Prof. Gideon Friedman, Director of Hadassah’s Geriatric Unit.

The Hadassah Medical Organization's Geriatric Unit--unique in Israel--was created to assess the needs of the frail elderly and provide them with the holistic care they need.

The Unit was launched in 1991 thanks to a significant gift from the Bessie and Louis Stein Foundation. Mr. Stein, of Philadelphia, was an advocate of this new approach to caring for the elderly and his daughter, Ruth Nathanson, has maintained the family support of the Unit now that her parents have passed away. The Unit is comprised of an inpatient geriatric consultation team, an outpatient clinic, and a research laboratory. The multidisciplinary team includes three physicians--all specialists in internal as well as geriatric medicine--two nurses, a social worker, a physiotherapist, an occupational therapist, and a dietician. As necessary, the staff consults with other specialists, particularly psychiatrists and neurologists.

The goal of the team is to reach as many elderly patients as possible. Therefore, unlike most such units elsewhere in the world, Hadassah's Geriatric Unit initiates contact with most elderly patients in the hospital, rather than rely on referrals. Its staff assesses the medical, functional, social, cognitive, and mental needs of these patients (mainly aged 75 and over), and then formulates a personalized program of care.

To ensure that the influence of the Geriatric Unit is widespread, the geriatric specialists are automatically informed when an elderly patient is admitted to the hospital. Using a structured questionnaire, the staff gathers information about the patient. Then, the staff performs a geriatric assessment, based on the person’s responses to this initial questionnaire. Next, the team makes recommendations to the staff on the hospital ward about optimal care for this patient. These recommendations become a part of the patient’s discharge papers and, when the patient leaves the hospital, he or she is given a copy. Another copy is sent to the patient’s family practitioner.

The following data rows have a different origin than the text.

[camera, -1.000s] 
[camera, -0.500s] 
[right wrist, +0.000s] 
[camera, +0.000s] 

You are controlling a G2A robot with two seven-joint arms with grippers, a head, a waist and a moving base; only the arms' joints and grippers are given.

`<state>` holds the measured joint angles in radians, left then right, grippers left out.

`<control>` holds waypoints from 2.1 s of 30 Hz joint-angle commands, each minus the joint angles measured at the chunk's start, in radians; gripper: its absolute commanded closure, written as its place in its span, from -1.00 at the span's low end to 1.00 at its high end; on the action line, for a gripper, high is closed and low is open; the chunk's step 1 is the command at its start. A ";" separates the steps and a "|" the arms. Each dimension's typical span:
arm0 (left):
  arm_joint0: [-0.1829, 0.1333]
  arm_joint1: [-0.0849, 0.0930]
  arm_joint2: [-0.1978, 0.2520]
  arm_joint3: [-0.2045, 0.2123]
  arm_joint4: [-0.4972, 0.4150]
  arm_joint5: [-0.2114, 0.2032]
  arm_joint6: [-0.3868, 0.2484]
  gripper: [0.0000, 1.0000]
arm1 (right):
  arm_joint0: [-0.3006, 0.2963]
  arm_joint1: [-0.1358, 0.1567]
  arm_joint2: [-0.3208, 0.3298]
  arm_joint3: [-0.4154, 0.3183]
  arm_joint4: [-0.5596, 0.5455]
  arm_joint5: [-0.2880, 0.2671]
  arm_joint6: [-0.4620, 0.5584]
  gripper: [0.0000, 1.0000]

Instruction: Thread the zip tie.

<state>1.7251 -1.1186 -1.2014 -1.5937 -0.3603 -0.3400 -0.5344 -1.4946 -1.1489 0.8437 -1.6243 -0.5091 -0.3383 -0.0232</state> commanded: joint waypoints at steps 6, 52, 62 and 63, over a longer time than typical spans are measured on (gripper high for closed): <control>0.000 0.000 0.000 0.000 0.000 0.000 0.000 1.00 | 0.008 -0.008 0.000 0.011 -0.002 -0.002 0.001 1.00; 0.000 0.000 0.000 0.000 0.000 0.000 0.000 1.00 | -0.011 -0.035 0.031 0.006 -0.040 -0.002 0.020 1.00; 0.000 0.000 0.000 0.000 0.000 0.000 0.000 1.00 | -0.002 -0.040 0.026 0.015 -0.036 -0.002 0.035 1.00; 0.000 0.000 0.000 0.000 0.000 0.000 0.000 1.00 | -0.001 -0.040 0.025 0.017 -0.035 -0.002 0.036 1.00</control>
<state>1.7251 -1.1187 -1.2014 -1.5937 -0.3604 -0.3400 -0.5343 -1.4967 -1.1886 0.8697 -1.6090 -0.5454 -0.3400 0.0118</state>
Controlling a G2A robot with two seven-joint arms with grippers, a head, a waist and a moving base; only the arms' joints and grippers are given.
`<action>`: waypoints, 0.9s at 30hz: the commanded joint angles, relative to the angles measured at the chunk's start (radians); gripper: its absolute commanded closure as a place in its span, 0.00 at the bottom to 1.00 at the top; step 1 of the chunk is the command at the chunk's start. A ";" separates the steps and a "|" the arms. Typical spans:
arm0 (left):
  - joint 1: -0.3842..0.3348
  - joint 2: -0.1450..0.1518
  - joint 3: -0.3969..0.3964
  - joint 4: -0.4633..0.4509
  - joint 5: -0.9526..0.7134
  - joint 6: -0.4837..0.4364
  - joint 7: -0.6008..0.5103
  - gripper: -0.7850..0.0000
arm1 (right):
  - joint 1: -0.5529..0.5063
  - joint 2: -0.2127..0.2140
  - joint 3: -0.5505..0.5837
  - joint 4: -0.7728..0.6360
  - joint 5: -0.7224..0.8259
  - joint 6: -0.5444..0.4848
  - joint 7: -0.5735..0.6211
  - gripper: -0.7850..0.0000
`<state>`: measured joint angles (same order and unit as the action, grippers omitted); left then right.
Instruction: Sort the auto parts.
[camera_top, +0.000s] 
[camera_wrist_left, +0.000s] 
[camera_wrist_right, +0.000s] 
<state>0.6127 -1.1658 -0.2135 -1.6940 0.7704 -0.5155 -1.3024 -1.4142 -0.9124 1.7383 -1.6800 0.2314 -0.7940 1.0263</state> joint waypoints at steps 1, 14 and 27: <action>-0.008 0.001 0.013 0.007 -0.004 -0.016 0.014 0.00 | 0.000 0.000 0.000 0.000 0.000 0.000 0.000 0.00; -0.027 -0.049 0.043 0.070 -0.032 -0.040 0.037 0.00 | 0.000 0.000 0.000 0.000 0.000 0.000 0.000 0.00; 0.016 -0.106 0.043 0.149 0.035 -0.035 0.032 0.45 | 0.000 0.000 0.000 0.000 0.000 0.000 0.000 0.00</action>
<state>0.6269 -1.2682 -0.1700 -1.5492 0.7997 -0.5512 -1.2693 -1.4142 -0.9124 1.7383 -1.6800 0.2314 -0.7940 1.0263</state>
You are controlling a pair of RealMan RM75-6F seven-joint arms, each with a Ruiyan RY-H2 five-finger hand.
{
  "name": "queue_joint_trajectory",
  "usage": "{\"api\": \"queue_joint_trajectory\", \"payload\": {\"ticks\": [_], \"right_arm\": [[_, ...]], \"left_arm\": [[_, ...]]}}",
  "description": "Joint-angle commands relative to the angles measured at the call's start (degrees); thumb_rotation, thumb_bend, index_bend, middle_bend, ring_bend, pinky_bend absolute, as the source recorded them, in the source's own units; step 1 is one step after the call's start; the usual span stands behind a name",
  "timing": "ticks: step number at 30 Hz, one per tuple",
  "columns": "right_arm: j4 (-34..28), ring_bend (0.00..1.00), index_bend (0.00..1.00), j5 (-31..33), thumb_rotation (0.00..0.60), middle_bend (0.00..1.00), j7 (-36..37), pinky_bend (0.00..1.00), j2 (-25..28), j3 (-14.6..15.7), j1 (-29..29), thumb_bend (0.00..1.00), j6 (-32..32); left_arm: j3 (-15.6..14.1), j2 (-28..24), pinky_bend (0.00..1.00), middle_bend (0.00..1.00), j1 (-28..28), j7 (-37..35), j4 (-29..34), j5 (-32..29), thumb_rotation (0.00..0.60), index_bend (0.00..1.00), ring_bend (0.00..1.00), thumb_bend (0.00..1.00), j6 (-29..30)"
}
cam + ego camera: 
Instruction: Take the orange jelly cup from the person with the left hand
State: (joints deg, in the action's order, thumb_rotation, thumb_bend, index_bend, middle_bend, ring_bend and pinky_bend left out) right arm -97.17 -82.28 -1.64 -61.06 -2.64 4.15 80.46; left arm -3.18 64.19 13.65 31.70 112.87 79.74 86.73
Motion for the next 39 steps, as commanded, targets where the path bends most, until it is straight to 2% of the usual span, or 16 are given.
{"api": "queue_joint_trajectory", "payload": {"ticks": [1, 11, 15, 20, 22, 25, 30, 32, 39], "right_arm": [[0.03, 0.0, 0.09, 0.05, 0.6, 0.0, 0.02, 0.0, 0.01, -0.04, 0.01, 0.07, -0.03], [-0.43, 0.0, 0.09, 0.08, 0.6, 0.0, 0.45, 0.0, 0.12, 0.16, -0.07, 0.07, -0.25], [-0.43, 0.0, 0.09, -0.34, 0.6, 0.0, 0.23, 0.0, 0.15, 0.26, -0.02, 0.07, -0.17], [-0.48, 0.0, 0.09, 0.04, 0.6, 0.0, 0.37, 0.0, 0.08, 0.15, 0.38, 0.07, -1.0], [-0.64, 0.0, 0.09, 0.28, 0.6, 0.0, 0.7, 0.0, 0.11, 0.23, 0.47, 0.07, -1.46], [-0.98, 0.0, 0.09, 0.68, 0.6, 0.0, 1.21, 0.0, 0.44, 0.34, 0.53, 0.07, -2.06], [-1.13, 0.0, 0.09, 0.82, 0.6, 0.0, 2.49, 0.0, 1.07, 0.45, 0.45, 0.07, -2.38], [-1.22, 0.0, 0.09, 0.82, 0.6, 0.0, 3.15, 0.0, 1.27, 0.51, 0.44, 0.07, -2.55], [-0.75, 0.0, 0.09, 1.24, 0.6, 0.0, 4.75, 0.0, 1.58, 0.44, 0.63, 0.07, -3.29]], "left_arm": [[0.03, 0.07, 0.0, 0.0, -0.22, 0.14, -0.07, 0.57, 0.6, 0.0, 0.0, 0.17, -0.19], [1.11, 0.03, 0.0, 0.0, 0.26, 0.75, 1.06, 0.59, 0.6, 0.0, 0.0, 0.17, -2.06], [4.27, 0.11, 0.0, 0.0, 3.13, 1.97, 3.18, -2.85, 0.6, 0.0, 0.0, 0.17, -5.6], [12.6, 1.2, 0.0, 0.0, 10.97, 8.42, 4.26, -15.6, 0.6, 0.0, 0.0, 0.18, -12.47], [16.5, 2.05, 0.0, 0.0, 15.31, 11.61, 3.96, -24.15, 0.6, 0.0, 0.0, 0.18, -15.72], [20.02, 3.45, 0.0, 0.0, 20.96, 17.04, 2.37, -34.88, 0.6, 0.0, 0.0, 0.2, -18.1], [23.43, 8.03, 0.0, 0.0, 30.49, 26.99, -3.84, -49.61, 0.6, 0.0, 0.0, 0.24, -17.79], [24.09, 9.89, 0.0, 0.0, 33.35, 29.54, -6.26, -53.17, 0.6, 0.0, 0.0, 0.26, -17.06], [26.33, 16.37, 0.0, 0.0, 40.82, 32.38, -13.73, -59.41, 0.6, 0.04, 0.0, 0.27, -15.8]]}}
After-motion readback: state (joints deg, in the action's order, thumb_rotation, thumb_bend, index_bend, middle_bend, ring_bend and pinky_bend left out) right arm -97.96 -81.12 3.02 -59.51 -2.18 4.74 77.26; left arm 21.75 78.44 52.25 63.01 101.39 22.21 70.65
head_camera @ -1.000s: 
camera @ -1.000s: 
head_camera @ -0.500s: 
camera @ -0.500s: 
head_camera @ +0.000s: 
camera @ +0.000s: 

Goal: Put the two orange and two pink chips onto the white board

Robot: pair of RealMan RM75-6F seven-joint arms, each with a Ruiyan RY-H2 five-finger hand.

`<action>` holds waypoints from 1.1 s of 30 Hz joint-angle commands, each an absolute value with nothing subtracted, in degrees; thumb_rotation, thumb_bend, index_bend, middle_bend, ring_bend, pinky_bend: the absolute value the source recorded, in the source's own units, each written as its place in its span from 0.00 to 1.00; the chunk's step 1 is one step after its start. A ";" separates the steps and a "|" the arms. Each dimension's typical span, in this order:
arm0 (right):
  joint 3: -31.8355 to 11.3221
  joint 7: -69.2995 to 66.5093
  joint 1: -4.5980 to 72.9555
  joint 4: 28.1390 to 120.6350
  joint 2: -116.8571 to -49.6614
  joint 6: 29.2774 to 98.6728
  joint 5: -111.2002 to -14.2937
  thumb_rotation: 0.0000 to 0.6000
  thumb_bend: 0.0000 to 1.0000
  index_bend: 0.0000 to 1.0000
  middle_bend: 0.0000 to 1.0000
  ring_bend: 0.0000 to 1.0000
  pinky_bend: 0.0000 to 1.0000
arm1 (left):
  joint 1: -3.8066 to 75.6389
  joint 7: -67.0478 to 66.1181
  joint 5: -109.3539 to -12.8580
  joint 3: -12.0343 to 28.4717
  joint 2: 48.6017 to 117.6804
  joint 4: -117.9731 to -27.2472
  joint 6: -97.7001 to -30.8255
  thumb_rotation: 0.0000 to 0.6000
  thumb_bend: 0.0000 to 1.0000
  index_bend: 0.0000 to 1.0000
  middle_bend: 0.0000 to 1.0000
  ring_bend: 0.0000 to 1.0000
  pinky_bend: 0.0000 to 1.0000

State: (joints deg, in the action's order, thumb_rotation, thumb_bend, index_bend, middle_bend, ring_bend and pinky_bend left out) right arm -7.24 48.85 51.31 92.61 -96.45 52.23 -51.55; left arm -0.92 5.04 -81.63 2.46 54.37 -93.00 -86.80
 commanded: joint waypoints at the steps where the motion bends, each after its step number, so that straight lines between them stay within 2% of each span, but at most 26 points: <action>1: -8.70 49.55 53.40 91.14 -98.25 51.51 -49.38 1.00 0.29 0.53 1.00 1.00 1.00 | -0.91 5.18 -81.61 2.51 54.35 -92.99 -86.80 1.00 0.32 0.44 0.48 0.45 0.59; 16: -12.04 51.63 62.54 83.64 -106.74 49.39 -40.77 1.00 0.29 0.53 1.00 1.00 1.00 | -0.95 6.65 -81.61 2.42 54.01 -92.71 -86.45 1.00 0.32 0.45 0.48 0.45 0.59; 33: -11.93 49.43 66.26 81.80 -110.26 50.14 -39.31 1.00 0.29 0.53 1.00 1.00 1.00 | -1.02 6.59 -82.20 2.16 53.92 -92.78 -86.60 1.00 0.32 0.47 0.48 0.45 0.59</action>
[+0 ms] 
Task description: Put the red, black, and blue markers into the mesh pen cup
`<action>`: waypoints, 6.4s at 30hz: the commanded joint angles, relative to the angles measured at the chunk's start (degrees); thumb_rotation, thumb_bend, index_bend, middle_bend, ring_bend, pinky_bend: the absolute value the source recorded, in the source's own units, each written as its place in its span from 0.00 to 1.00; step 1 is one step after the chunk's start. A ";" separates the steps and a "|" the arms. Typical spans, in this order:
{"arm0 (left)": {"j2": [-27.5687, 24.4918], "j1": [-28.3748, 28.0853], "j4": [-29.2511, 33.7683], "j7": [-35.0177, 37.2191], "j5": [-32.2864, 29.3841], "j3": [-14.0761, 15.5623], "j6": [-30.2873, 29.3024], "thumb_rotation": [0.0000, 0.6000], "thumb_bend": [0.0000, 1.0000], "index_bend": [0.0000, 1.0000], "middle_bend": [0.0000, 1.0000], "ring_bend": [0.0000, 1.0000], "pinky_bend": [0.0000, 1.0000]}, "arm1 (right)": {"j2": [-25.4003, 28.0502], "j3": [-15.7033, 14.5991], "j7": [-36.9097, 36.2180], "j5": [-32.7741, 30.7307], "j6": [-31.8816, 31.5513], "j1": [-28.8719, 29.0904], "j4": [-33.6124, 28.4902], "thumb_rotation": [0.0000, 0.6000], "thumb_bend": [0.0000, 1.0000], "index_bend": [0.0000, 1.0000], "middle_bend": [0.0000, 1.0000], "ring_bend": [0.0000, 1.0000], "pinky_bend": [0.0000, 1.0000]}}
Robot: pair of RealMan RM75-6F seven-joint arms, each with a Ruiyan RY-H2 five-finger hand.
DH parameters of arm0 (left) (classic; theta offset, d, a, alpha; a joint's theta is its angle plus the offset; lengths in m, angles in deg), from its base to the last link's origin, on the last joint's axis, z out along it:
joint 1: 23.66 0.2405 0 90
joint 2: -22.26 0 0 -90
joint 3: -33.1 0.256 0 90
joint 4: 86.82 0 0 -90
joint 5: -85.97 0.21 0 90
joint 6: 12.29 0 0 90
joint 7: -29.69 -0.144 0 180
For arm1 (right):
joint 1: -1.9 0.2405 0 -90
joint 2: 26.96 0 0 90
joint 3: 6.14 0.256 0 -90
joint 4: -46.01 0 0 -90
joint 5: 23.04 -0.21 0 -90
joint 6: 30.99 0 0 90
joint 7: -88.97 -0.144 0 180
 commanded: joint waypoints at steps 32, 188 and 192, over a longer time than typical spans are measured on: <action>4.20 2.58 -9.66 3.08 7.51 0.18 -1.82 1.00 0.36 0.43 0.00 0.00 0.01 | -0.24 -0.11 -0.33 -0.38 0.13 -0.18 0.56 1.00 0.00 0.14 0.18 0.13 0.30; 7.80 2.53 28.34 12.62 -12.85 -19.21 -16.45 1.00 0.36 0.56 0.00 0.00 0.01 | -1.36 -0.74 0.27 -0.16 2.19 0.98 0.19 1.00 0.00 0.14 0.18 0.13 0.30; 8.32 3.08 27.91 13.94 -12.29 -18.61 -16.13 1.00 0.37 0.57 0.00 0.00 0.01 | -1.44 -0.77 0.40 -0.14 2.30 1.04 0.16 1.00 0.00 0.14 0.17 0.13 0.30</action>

The Outpatient Clinic is open once a week. Physicians in the community send their patients to the clinic for a functional evaluation, a patient will come in for a follow-up consultation once leaving the hospital, or an elderly individual may just come in for help on his own. The entire geriatric team will examine this patient and provide recommendations, just as the specialists do when the individual is an inpatient.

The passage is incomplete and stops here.